Todo ocurrió tan rápidamente, que Josef Stein nunca pudo encontrar el orden real de las imágenes que hirieron su retina. «Creí ver una sandalia de Philippe que se trababa en los pliegues de su hábito —dijo luego—. Su pie había resbalado. Al perder el equilibrio basculó en el acto hacia el vacío. Intentó aferrarse a la escalera, pero no pudo asirse a los barrotes. Lanzó un grito. Comprendiendo el drama que se desarrollaba encima de él, Sam alargó la mano para intentar detenerlo en la caída. Pero, ya cayendo, Philippe chocó con él y le hizo perder también el equilibrio. Oí dos gritos y vi que mis amigos desaparecían juntos en el abismo».

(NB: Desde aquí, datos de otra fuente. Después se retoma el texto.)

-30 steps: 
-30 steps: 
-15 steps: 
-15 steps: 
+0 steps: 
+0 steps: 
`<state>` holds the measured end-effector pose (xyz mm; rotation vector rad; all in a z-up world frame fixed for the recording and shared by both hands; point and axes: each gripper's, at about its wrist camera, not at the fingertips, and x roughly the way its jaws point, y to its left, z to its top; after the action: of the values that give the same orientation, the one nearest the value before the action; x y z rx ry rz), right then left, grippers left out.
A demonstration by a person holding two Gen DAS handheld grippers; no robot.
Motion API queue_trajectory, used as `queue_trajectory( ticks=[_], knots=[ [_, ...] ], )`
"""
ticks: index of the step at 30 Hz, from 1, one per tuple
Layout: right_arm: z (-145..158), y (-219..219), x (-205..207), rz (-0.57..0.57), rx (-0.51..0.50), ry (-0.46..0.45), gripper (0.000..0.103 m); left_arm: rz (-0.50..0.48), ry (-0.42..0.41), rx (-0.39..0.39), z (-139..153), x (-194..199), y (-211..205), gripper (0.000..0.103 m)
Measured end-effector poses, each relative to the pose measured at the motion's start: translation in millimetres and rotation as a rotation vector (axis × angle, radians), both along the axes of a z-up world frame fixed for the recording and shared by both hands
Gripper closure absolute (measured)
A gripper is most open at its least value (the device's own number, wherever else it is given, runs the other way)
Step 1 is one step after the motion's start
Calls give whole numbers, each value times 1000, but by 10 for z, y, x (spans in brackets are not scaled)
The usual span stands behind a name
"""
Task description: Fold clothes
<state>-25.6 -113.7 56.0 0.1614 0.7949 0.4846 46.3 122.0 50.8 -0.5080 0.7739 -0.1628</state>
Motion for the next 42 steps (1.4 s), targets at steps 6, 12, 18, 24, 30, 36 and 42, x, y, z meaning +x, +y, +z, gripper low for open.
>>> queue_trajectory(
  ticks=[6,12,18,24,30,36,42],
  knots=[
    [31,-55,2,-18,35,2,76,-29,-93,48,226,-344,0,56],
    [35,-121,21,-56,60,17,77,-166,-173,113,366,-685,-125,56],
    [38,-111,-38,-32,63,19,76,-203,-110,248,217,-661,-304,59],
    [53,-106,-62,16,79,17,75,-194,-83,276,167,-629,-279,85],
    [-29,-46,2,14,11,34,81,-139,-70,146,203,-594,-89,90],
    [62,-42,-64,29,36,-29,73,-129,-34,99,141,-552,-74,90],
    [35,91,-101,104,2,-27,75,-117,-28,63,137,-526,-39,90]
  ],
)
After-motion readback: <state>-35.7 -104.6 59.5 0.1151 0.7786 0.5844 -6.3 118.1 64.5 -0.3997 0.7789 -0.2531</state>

Nueva York, USA — Primavera de 1981
Las extrañas manchas moradas de un médico vienés
Los pequeños ojos negros del médico neoyorquino se desorbitaron súbitamente. El doctor Alvin E. Friedman-Kien, de treinta y seis años, nunca había visto una proliferación de lesiones como aquella. Todo el rostro del enfermo —la frente, las mejillas, la nariz, el labio superior, la barbilla— estaba constelado de extrañas placas irregulares de color violáceo. Era como una máscara de bufón de ópera. No obstante, Alvin Friedman-Kien estaba curtido. Los desórdenes propios de su especialidad eran siempre visuales. Y era este aspecto de la dermatología lo que le había atraído hacia una rama de la práctica médica menos prestigiosa que otras. Las formas y los colores le habían fascinado siempre. Desde los ocho años empezó a pintar, a esculpir, a modelar objetos. Años después, la visita a un laboratorio de biología marina orientó hacia la vía científica su afición por las imágenes. Maravillado ante la prodigiosa abundancia de la vida acuática, el muchacho se apasionó por el estudio de los peces. Comenzó coleccionando toda clase de ellos, desde los más comunes hasta los más raros. Contempló incansablemente en el microscopio la riqueza y la diversidad de sus escamas, examinó cada milímetro cuadrado de su piel y disecó hasta la menor de sus aletas. Su vocación por la biología animal nació del espectáculo mágico de los acuarios. Sin embargo, a la hora de iniciar una carrera, eligió la medicina, abandonando la fauna acuática para dar prioridad a la especie humana. En los bancos de la Facultad de Medicina de Yale encontró al maestro que iba a determinar su especialización: el bioquímico y dermatólogo Erren Learner, que acababa de penetrar en el misterio de la formación de los pigmentos de la piel.